EXERCISE REQUIREMENTS. All entries shown below should be duplicated character for character.

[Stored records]
====================
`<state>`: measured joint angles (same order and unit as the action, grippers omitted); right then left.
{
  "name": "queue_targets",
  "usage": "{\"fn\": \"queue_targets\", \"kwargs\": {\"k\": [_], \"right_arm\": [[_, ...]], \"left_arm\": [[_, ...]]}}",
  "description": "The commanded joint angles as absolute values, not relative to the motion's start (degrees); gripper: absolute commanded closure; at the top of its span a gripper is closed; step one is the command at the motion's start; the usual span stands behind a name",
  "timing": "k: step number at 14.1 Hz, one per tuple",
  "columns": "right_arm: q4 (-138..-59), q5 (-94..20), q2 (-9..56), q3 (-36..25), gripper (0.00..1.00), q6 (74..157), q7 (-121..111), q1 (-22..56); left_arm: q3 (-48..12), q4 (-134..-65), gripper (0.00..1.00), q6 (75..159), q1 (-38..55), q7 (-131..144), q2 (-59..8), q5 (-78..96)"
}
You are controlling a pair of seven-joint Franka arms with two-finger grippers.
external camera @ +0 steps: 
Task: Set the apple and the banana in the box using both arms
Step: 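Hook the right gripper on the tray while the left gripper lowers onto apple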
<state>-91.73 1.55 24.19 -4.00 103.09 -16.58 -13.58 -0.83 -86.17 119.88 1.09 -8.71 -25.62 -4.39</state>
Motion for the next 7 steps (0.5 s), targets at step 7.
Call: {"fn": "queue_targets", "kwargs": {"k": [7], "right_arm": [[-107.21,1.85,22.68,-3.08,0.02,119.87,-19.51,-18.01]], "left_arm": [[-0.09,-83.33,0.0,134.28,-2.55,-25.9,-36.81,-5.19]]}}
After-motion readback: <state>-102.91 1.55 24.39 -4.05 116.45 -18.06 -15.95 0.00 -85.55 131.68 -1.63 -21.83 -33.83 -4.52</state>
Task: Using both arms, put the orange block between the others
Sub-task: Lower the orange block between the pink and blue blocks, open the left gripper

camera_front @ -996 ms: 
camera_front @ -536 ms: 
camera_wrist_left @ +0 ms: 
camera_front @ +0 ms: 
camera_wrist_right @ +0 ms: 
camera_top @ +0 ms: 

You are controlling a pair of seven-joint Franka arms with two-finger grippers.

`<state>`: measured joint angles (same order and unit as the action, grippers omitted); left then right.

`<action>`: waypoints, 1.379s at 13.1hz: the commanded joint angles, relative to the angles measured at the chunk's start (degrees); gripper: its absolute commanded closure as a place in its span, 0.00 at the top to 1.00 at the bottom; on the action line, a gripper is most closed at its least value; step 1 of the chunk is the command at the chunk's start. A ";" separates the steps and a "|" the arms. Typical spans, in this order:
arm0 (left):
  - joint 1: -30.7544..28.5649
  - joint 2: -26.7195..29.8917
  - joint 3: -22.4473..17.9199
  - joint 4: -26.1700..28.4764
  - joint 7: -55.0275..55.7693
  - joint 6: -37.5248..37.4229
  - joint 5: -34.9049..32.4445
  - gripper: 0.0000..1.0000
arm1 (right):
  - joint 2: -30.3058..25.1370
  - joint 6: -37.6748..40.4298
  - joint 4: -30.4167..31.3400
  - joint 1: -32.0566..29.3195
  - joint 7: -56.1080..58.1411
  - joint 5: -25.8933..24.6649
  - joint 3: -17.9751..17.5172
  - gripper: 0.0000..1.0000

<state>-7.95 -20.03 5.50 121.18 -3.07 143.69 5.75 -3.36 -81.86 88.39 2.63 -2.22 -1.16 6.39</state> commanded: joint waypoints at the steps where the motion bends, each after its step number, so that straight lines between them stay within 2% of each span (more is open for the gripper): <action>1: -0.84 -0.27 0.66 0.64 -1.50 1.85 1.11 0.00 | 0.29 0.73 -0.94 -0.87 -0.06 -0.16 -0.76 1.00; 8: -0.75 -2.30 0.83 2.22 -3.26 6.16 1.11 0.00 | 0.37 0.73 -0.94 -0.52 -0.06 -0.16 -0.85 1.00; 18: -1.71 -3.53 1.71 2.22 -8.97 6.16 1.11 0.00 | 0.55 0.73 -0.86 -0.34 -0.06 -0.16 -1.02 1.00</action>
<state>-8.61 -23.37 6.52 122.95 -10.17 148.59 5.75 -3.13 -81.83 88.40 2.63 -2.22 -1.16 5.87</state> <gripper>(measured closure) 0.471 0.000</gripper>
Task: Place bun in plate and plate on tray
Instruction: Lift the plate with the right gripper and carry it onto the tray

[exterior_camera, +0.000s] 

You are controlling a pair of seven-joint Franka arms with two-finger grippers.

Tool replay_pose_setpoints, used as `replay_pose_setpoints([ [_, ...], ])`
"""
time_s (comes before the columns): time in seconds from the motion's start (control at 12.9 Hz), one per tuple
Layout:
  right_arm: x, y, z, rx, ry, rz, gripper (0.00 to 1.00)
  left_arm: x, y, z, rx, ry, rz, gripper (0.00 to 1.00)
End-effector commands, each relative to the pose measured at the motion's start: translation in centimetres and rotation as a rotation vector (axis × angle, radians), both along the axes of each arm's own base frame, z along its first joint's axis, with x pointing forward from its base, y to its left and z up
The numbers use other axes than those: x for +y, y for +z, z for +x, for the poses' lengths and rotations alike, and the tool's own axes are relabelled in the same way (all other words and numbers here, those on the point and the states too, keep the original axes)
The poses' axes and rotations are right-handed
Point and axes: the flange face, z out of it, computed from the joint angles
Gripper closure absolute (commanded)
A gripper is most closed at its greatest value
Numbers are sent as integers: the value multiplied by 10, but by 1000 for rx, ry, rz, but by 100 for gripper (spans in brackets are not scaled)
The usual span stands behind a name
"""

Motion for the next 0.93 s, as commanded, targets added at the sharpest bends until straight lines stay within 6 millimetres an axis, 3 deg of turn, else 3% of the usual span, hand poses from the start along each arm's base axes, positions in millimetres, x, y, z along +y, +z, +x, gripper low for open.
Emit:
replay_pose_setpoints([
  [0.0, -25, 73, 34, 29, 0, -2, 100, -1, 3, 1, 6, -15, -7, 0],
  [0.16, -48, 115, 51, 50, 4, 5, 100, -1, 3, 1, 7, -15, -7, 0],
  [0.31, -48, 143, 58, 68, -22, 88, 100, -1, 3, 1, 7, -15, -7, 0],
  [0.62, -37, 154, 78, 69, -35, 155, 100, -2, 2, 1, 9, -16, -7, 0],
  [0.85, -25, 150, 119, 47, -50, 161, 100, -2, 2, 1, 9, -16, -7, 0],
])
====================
EXERCISE RESPONSE.
`<state>`: measured joint angles (same order and unit as the action, grippers omitted); right then left.
{
  "name": "queue_targets",
  "usage": "{\"fn\": \"queue_targets\", \"kwargs\": {\"k\": [_], \"right_arm\": [[_, ...]], \"left_arm\": [[_, ...]]}}",
  "description": "The commanded joint angles as absolute values, not relative to the motion's start (degrees); gripper: absolute commanded closure; at the top of its span a gripper is closed; step one is the command at the motion's start; the usual span stands behind a name",
  "timing": "k: step number at 14.1 Hz, one per tuple",
  "columns": "right_arm: q4 (-138..-59), q5 (-94..20), q2 (-9..56), q3 (-36..25), gripper (0.00..1.00), q6 (74..157), q7 (-121..111), q1 (-22..56); left_arm: q3 (-48..12), q4 (-134..-65), gripper (0.00..1.00), q6 (75..159), q1 (-38..55), q7 (-131..144), q2 (-59..8), q5 (-78..96)"
}
You are controlling a pair of seven-joint Franka arms with two-finger grippers.
external camera @ +0 steps: 
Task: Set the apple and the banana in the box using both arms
Step: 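Hook the right gripper on the tray while the left gripper lowers onto apple
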<state>-91.73 1.55 24.19 -4.00 103.09 -16.58 -13.58 -0.83 -86.17 119.88 1.09 -8.71 -25.62 -4.39</state>
Motion for the next 7 steps (0.5 s), targets at step 7.
Call: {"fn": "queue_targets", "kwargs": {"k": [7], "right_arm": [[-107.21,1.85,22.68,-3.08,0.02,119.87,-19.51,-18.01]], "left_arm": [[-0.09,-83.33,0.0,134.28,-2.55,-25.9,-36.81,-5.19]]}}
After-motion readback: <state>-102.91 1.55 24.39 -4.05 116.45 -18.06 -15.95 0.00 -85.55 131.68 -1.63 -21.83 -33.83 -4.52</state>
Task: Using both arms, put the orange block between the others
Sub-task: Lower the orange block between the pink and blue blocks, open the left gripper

camera_front @ -996 ms: 
camera_front @ -536 ms: 
camera_wrist_left @ +0 ms: 
camera_front @ +0 ms: 
camera_wrist_right @ +0 ms: 
camera_top @ +0 ms: 

You are controlling a pair of seven-joint Franka arms with two-finger grippers.

`<state>`: measured joint angles (same order and unit as the action, grippers omitted); left then right.

`<action>`: waypoints, 1.379s at 13.1hz: the commanded joint angles, relative to the angles measured at the chunk's start (degrees); gripper: its absolute commanded closure as a place in its span, 0.00 at the top to 1.00 at the bottom; on the action line, a gripper is most closed at its least value; step 1 of the chunk is the command at the chunk's start. A ";" separates the steps and a "|" the arms. Typical spans, in this order:
arm0 (left):
  - joint 1: -30.7544..28.5649
  - joint 2: -26.7195..29.8917
  - joint 3: -22.4473..17.9199
  - joint 4: -26.1700..28.4764
  - joint 7: -55.0275..55.7693
  - joint 6: -37.5248..37.4229
  - joint 5: -34.9049..32.4445
  - gripper: 0.0000..1.0000
arm1 (right):
  - joint 2: -30.3058..25.1370
  - joint 6: -37.6748..40.4298
  - joint 4: -30.4167..31.3400
  - joint 1: -32.0566..29.3195
  - joint 7: -56.1080..58.1411
  - joint 5: -25.8933..24.6649
  - joint 3: -17.9751..17.5172
  - gripper: 0.0000..1.0000

<state>-7.95 -20.03 5.50 121.18 -3.07 143.69 5.75 -3.36 -81.86 88.39 2.63 -2.22 -1.16 6.39</state> commanded: joint waypoints at the steps where the motion bends, each after its step number, so that straight lines between them stay within 2% of each span (more is open for the gripper): <action>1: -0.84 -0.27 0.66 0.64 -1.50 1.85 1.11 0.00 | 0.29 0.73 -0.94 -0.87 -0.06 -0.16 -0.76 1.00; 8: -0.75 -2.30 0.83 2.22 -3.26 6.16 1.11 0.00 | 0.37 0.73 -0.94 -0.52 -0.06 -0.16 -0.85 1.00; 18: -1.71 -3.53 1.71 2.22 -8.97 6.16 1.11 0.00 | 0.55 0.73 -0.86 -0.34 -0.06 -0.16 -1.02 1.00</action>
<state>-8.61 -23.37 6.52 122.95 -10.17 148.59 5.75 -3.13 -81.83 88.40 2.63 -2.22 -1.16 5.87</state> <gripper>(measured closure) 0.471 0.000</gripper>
Task: Place bun in plate and plate on tray
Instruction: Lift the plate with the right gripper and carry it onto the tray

[exterior_camera, +0.000s] 

You are controlling a pair of seven-joint Franka arms with two-finger grippers.

Tool replay_pose_setpoints, used as `replay_pose_setpoints([ [_, ...], ])`
"""
time_s (comes before the columns): time in seconds from the motion's start (control at 12.9 Hz), one per tuple
Layout:
  right_arm: x, y, z, rx, ry, rz, gripper (0.00 to 1.00)
  left_arm: x, y, z, rx, ry, rz, gripper (0.00 to 1.00)
End-effector commands, each relative to the pose measured at the motion's start: translation in centimetres and rotation as a rotation vector (axis × angle, radians), both along the axes of each arm's own base frame, z along its first joint's axis, with x pointing forward from its base, y to its left and z up
The numbers use other axes than those: x for +y, y for +z, z for +x, for the poses' lengths and rotations alike, and the tool's own axes are relabelled in the same way (all other words and numbers here, those on the point and the states too, keep the original axes)
The poses' axes and rotations are right-handed
Point and axes: the flange face, z out of it, computed from the joint angles
Gripper closure absolute (commanded)
A gripper is most closed at its greatest value
Numbers are sent as integers: the value multiplied by 10, but by 1000 for rx, ry, rz, but by 100 for gripper (spans in brackets are not scaled)
The usual span stands behind a name
"""

Motion for the next 0.93 s, as commanded, targets added at the sharpest bends until straight lines stay within 6 millimetres an axis, 3 deg of turn, else 3% of the usual span, hand poses from the start along each arm's base axes, positions in millimetres, x, y, z along +y, +z, +x, gripper low for open.
Emit:
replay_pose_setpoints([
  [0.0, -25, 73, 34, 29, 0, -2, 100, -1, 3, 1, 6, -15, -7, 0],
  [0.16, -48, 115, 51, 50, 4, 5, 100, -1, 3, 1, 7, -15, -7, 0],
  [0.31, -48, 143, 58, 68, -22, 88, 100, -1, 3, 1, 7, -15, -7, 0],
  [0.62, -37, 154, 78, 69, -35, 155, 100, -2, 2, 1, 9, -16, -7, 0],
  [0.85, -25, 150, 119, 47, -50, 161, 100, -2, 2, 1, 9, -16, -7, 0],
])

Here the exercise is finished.